Required work> Line for line, the listing below is to be transcribed exactly.

Provided material>
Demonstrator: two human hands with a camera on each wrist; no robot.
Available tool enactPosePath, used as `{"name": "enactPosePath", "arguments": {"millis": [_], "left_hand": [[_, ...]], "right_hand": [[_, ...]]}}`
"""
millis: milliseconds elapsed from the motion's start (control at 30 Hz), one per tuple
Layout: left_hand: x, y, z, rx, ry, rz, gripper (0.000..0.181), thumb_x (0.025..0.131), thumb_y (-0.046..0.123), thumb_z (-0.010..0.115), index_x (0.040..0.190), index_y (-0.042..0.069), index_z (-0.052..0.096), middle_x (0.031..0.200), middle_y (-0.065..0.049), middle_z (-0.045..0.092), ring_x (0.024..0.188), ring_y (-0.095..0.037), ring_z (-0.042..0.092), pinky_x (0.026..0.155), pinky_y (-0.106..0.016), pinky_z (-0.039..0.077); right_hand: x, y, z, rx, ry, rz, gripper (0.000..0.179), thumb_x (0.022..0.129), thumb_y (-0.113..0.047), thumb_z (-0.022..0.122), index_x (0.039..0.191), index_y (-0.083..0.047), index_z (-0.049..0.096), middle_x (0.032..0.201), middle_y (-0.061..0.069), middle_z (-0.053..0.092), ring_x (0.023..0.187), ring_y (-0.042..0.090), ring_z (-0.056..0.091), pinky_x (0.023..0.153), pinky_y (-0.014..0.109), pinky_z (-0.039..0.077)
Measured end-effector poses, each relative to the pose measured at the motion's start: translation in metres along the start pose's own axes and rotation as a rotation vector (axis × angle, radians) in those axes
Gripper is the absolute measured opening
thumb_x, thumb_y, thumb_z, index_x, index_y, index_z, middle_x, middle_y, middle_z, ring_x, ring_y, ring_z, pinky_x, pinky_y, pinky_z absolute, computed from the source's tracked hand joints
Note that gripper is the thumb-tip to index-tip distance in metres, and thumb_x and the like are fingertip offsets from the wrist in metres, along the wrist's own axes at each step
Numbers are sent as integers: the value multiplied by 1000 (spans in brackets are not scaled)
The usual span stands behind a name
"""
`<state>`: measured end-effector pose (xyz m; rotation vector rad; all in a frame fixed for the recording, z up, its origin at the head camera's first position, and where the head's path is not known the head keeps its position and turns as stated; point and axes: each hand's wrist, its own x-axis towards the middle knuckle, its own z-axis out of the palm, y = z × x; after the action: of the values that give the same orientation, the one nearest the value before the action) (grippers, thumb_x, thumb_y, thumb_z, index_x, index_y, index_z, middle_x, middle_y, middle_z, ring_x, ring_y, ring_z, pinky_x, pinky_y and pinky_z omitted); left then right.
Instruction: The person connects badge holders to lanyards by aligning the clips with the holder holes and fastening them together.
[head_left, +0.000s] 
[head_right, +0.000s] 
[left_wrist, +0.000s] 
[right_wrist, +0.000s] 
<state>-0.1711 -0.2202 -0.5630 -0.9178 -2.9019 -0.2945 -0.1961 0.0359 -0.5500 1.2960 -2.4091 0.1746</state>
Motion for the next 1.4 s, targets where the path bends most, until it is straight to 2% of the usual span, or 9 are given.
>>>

Task answer>
Demonstrator: two human hands with a camera on each wrist; no robot.
Available tool enactPosePath, used as `{"name": "enactPosePath", "arguments": {"millis": [_], "left_hand": [[_, ...]], "right_hand": [[_, ...]]}}`
"""
millis: milliseconds elapsed from the motion's start (control at 30 Hz), one per tuple
Layout: left_hand: x, y, z, rx, ry, rz, gripper (0.000..0.181), thumb_x (0.025..0.131), thumb_y (-0.046..0.123), thumb_z (-0.010..0.115), index_x (0.040..0.190), index_y (-0.042..0.069), index_z (-0.052..0.096), middle_x (0.031..0.200), middle_y (-0.065..0.049), middle_z (-0.045..0.092), ring_x (0.024..0.188), ring_y (-0.095..0.037), ring_z (-0.042..0.092), pinky_x (0.026..0.155), pinky_y (-0.106..0.016), pinky_z (-0.039..0.077); right_hand: x, y, z, rx, ry, rz, gripper (0.000..0.179), thumb_x (0.022..0.129), thumb_y (-0.113..0.047), thumb_z (-0.022..0.122), index_x (0.039..0.191), index_y (-0.083..0.047), index_z (-0.049..0.096), middle_x (0.032..0.201), middle_y (-0.061..0.069), middle_z (-0.053..0.092), ring_x (0.023..0.187), ring_y (-0.042..0.090), ring_z (-0.056..0.091), pinky_x (0.023..0.153), pinky_y (-0.014..0.109), pinky_z (-0.039..0.077)
Measured end-effector poses, each relative to the pose measured at the motion's start: translation in metres along the start pose's own axes and rotation as a rotation vector (axis × angle, radians) in those axes
Gripper is the absolute measured opening
thumb_x, thumb_y, thumb_z, index_x, index_y, index_z, middle_x, middle_y, middle_z, ring_x, ring_y, ring_z, pinky_x, pinky_y, pinky_z absolute, computed from the source's tracked hand joints
Note that gripper is the thumb-tip to index-tip distance in metres, and thumb_x and the like are fingertip offsets from the wrist in metres, along the wrist's own axes at each step
Numbers are sent as integers: the value multiplied by 1000 (spans in brackets are not scaled)
The usual span stands behind a name
"""
`<state>`: measured end-effector pose (xyz m; rotation vector rad; all in a frame fixed for the recording, z up, its origin at the head camera's first position, and where the head's path is not known the head keeps its position and turns as stated; point and axes: each hand's wrist, its own x-axis towards the middle knuckle, its own z-axis out of the palm, y = z × x; after the action: of the values that give the same orientation, the one nearest the value before the action) (grippers, thumb_x, thumb_y, thumb_z, index_x, index_y, index_z, middle_x, middle_y, middle_z, ring_x, ring_y, ring_z, pinky_x, pinky_y and pinky_z omitted); left then right.
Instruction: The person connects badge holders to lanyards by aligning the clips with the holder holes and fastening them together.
[head_left, +0.000s] 
[head_right, +0.000s] 
[left_wrist, +0.000s] 
[right_wrist, +0.000s] 
<state>-0.1711 -0.2202 -0.5630 -0.9178 -2.9019 -0.2945 -0.1961 0.0359 -0.5500 1.2960 -2.4091 0.1746</state>
Motion for the next 1.4 s, targets where the path bends most, until it is straight to 2% of the usual span, or 9 are given.
>>>

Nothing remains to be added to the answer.